The meaning of the IMDb score: 7.5 usually indicates a level of excellence equivalent to about three and a half stars from the critics. 6.0 usually indicates lukewarm watchability, comparable to approximately two and a half stars from the critics. The fives are generally not worthwhile unless they are really your kind of material, equivalent to about a two star rating from the critics. Films rated below five are generally awful even if you like that kind of film - this score is roughly equivalent to one and a half stars from the critics or even less, depending on just how far below five the rating is.

My own guideline: A means the movie is so good it will appeal to you even if you hate the genre. B means the movie is not good enough to win you over if you hate the genre, but is good enough to do so if you have an open mind about this type of film. C means it will only appeal to genre addicts, and has no crossover appeal. (C+ means it has no crossover appeal, but will be considered excellent by genre fans, while C- indicates that it we found it to be a poor movie although genre addicts find it watchable). D means you'll hate it even if you like the genre. E means that you'll hate it even if you love the genre. F means that the film is not only unappealing across-the-board, but technically inept as well.

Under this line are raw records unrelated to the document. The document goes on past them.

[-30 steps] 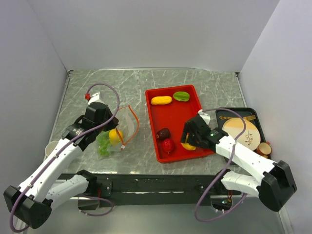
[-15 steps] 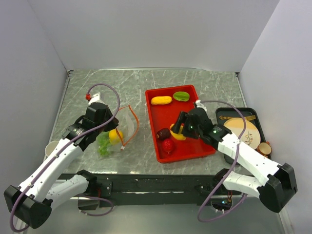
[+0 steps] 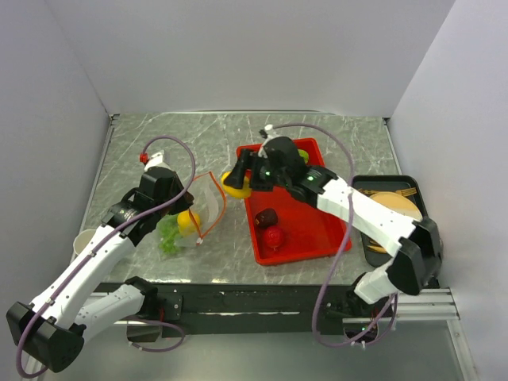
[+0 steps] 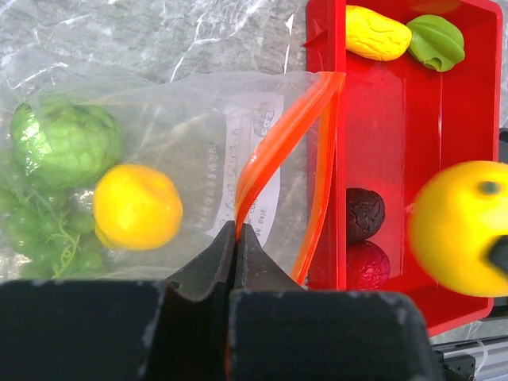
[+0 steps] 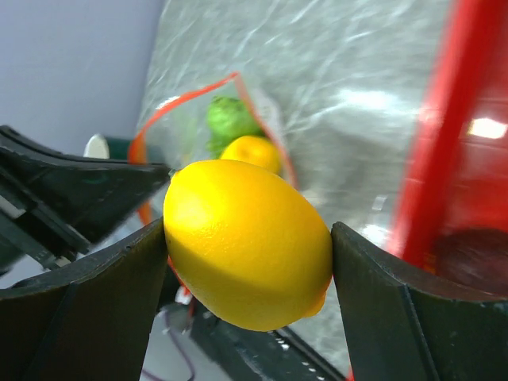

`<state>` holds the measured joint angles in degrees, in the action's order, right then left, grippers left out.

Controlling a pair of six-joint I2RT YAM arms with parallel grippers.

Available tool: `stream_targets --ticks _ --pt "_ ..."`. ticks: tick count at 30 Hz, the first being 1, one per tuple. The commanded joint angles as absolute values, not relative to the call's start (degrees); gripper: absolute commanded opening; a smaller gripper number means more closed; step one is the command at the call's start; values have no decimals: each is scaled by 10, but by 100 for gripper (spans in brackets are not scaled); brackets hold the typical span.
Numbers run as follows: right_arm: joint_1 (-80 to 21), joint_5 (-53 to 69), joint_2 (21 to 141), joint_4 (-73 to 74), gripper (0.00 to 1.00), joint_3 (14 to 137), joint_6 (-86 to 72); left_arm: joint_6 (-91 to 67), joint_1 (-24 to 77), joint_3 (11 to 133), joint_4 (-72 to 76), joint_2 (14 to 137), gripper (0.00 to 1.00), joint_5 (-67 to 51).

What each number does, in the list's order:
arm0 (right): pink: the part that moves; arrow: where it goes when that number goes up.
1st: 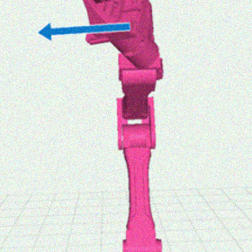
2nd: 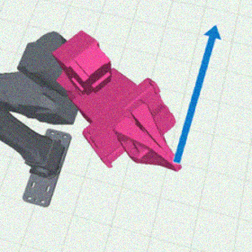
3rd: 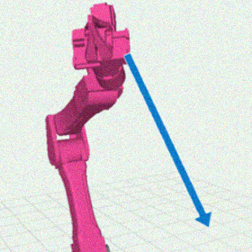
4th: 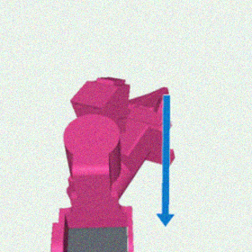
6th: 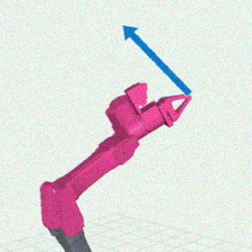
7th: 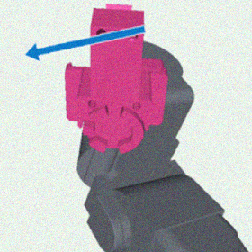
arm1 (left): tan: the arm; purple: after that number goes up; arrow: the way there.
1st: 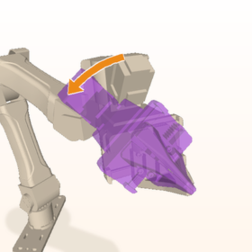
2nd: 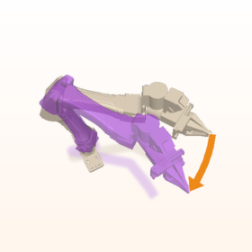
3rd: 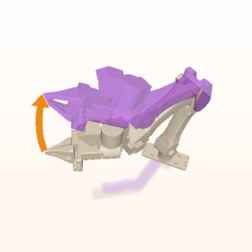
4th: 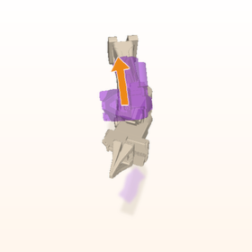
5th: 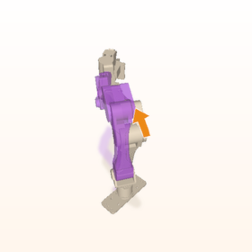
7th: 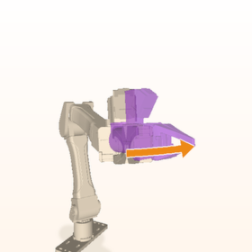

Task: Place the food in the zip-top bag and seal the zipper
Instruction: Place the fake fruit in the zipper food storage bag.

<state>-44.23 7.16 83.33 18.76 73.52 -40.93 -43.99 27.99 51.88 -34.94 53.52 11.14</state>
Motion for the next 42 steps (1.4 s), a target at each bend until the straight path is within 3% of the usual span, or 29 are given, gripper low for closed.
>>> stream_targets --ticks 1,13,17,21,25,26,34,42 --pt "-462 145 897 157 50 796 -436 -425 280 549 -345 532 1 104" --pt "-508 175 1013 142 50 851 -447 -437 280 545 -346 510 1 94" --pt "-519 176 1039 157 54 879 -439 -432 280 554 -356 505 1 105" --pt "-523 178 1038 157 85 885 -432 -433 280 559 -367 499 1 118" --pt "-524 143 1004 165 92 874 -418 -438 280 561 -369 493 1 124" --pt "-525 119 992 163 100 860 -413 -439 280 561 -369 492 1 124" --pt "-508 -32 888 245 100 835 -372 -438 280 565 -364 497 1 127" --pt "-439 -99 807 318 100 690 -385 -439 280 558 -350 507 1 112"
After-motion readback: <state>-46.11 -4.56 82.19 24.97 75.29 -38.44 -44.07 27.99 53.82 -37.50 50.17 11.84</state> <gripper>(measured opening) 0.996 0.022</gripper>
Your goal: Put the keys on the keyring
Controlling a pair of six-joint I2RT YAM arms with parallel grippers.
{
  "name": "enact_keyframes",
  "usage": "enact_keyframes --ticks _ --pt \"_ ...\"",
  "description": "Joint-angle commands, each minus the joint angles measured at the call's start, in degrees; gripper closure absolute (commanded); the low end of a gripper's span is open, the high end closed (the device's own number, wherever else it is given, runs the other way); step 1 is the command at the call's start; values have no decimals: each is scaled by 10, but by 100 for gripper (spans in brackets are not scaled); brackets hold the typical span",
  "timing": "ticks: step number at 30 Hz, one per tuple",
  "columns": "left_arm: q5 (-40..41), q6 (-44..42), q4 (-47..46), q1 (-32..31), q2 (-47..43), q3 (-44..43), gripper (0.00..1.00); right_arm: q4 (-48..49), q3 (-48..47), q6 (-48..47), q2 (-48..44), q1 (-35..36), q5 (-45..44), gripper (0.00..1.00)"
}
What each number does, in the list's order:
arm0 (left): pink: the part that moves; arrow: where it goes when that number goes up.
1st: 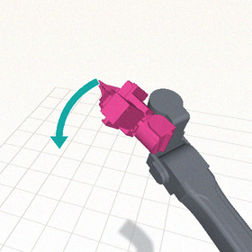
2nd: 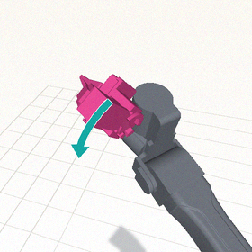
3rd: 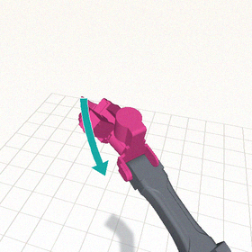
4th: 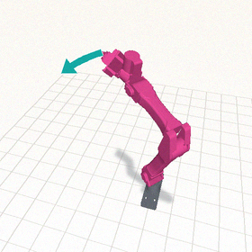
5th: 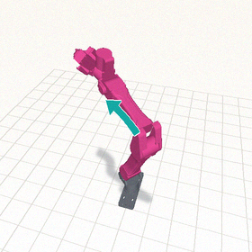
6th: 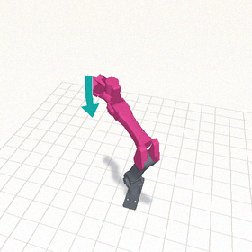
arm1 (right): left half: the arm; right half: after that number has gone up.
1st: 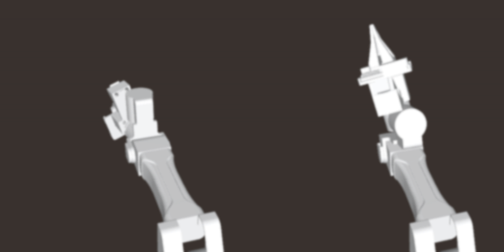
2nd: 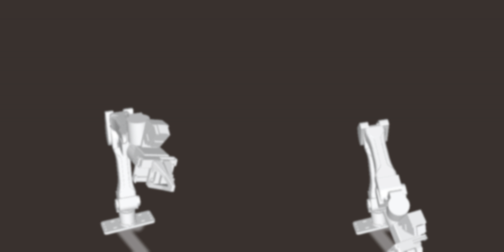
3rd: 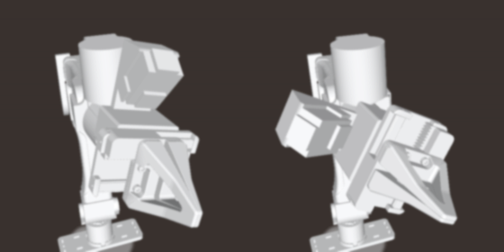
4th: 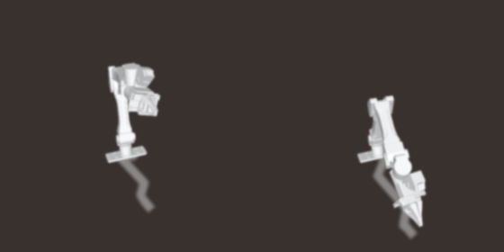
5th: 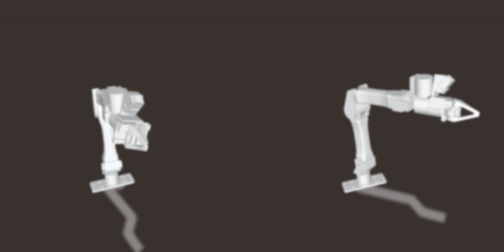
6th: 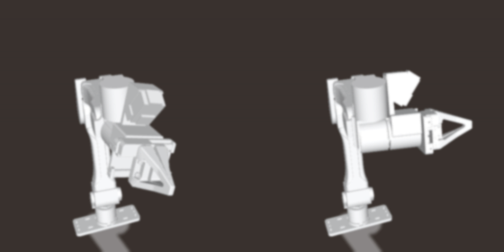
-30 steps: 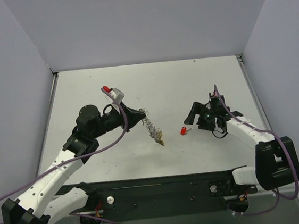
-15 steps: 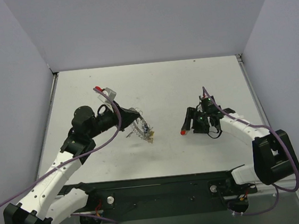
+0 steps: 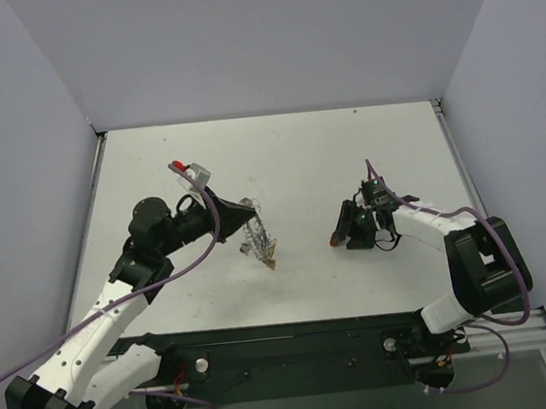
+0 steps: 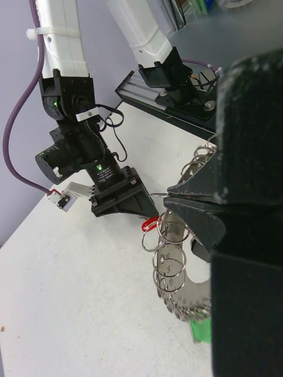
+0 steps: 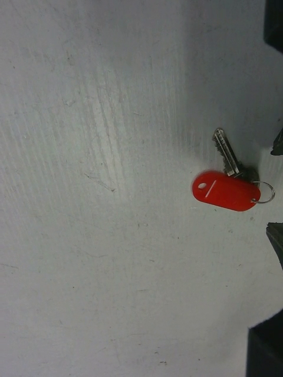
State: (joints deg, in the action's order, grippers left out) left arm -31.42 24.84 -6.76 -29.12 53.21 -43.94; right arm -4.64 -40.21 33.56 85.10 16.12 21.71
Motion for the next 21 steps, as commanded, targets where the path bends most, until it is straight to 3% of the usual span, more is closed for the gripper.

Any film rated C- or better is recommended for fans of that type of film. Any film rated B- or better is recommended for just about anyone. We don't score films below C- that often, because we like movies and we think that most of them have at least a solid niche audience. Now that you know that, you should have serious reservations about any movie below C-.

Based on this description, this film is a C. Good example of a Hollywood thriller, improved by realistic (within limits) depictions of CIA training, somewhat spoiled by the entire plot being revealed in a long monologue at the end. Will please genre fans. The DVD includes an excellent documentary comparing CIA reality to the film.